MFA enforcement scope

  • リリースバージョン: Australia
  • 更新日 2026年03月12日
  • 所要時間:5分

    • FAQ related to MFA enforcement scope and why it’s important.

    1. Which user, login, and environment types require MFA?

      From the Yokohama release onwards, with the new default secure MFA policy MFA enforced for the following scenarios:

      • All the users except the users having snc_external role.
      • All the users performing user name and password based local or Lightweight Directory Access Protocol (LDAP) authentication.
      • All customer instances, including production, subprod, and test instances, that didn’t already have an active MFA policy before the upgrade.

      The instance admin can modify the enforcement scope by changing the MFA context policy, policy criteria, or policy conditions.

    2. Is MFA required for Single-Sign-On (SSO) logins?

      No. With the default secure MFA policy, MFA isn’t required for SSO (SAML, OIDC, Certificate Based Authentication) login.

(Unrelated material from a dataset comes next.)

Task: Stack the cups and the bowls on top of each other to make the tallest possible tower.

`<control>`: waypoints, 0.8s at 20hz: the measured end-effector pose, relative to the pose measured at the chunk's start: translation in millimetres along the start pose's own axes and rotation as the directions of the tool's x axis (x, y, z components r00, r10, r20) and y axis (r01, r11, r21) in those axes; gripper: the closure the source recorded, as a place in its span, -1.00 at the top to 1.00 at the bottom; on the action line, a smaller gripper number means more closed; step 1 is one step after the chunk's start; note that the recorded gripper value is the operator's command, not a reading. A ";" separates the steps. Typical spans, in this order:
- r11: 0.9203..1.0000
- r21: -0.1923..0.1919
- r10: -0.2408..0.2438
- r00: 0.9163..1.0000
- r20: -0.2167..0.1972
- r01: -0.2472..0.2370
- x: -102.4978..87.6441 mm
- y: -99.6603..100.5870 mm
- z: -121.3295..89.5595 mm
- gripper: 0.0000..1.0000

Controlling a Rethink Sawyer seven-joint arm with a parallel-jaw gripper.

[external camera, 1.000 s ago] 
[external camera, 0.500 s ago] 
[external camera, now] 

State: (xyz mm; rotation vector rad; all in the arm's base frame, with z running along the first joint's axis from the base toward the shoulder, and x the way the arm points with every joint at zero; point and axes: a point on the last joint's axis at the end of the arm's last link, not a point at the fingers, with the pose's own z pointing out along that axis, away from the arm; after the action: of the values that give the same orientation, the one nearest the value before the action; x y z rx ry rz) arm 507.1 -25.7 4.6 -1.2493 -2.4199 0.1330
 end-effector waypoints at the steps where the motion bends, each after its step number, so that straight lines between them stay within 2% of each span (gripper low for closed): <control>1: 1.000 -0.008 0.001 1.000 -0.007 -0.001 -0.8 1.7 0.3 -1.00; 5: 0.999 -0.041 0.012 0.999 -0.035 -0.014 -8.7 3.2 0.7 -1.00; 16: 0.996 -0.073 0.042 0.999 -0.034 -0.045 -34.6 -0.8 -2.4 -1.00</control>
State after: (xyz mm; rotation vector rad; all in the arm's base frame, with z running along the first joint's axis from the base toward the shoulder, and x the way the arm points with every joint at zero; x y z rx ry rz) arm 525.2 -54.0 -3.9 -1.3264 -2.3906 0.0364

      Customers can collaborate with their Single Sign-On (SSO) provider (Identity Provider, or IdP) to enforce multi-factor Authentication (MFA) on the IdP side. If enforcing MFA on the IdP side isn’t feasible, customers also have the option to enable the ServiceNow platform's MFA for SSO logins by following the instructions provided in Multi-factor Authentication with Single Sign-On.

    3. Is MFA required for external users?

      No. With the default secure MFA policy, MFA isn’t required for users having the snc_external role.

      • Admins can modify this behavior and enforce MFA for external users by updating the MFA policy conditions.
      • External users who were already undergoing MFA before the upgrade to Yokohama or later release continues to have MFA.
      • External users can visit their profile and self-enroll for MFA.
    4. Is MFA required for Mobile App login?

      Yes. The MFA policy is applied to both web and mobile app log in with user name and password based non-SSO login.

    5. Is MFA required for non-production and test environments?

      Yes. MFA is enforced for all customer instances, including production, non-production, dev, and test environments, if there's no active MFA policy existed on the instance before upgrading to Yokohama or later versions.

    6. Is MFA required for developer instances?

      Yes. MFA is enforced for all developer instances that are on Yokohama or later release versions.

    7. Is MFA required for API authentication?

      No. From Yokohama or a later release, MFA is only required for the user name and password-based interactive user logins. This means API authentication with basic auth with work without requiring MFA. It’s recommended to customers use alternative secure API authentication methods such as OAuth or mTLS. More details here.

      1. Clone
      2. Update set retrieval
      3. RPA
    8. Is there any impact on the clone setup process due to MFA?

      No, the clone setup process continues to work with user name and password and doesn't require MFA.

    9. Is there any impact on the update set retrieval due to MFA?

      No, the update set retrieval continues to work with user name and password and doesn't require MFA.

    10. Is there been any impact on RPA bots accessing ServiceNow instances?

      Yes, if the RPA bot uses the interactive user name and password login to access the ServiceNow instance, it must perform MFA. Admins can add RPA bot accounts to the MFA Exempted User Group if they want to relax MFA for RPA bot accounts.

    11. Is MFA required for the OAuth-based integrations?

      The OAuth Resource owner password credential (ROPC) works with user name and password without requiring MFA. For Authorization code grant type MFA is required as part of the user login flow before giving the OAuth consent.